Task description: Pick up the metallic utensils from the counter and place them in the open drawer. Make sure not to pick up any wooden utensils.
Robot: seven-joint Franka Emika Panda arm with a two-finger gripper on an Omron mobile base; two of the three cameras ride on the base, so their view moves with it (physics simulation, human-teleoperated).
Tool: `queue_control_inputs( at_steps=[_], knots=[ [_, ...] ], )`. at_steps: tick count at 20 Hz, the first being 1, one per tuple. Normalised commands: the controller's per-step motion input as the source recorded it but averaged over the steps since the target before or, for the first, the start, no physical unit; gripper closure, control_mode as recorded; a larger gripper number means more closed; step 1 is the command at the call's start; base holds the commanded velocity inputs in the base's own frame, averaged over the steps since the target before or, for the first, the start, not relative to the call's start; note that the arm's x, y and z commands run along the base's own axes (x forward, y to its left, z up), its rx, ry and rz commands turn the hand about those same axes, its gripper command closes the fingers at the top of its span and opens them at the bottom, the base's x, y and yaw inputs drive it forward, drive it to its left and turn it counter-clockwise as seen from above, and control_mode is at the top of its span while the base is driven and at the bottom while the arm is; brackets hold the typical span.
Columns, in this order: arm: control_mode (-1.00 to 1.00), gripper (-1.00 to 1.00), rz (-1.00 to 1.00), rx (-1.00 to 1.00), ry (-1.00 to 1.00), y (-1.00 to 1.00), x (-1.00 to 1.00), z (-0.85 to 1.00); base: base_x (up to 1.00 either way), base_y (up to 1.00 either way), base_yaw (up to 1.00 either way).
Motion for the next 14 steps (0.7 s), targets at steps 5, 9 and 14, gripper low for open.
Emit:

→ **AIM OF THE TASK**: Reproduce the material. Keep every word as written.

→ **TASK ANSWER**:
Task description: Pick up the metallic utensils from the counter and place them in the open drawer. Make sure not to pick up any wooden utensils.
Robot: seven-joint Franka Emika Panda arm with a two-finger gripper on an Omron mobile base; two of the three cameras ride on the base, so their view moves with it (physics simulation, human-teleoperated).
Tool: `queue_control_inputs( at_steps=[_], knots=[ [_, ...] ], )`. at_steps: tick count at 20 Hz, the first being 1, one per tuple. Normalised commands: the controller's per-step motion input as the source recorded it but averaged over the steps since the target before or, for the first, the start, no physical unit; gripper closure, control_mode as recorded; a larger gripper number means more closed; step 1 is the command at the call's start; base holds the commanded velocity inputs in the base's own frame, averaged over the steps since the target before or, for the first, the start, not relative to the call's start; note that the arm's x, y and z commands run along the base's own axes (x forward, y to its left, z up), its rx, ry and rz commands turn the hand about those same axes, its gripper command closes the fingers at the top of its span and opens them at the bottom, the base's x, y and yaw inputs drive it forward, drive it to its left and turn it counter-clockwise as seen from above, and control_mode is at the top of its span while the base is driven and at the bottom while the arm is; brackets hold the typical span.
Columns, in this order: arm: control_mode (-1.00 to 1.00), gripper (-1.00 to 1.00), rz (-1.00 to 1.00), rx (-1.00 to 1.00), ry (-1.00 to 1.00), y (-1.00 to 1.00), x (-1.00 to 1.00), z (-0.85 to 1.00); base: base_x (up to 1.00 either way), base_y (up to 1.00 either way), base_yaw (up to 1.00 either way).
Motion for the next 14 steps (0.7 s), targets at steps 5, 9 and 14, gripper low for open.
Emit:

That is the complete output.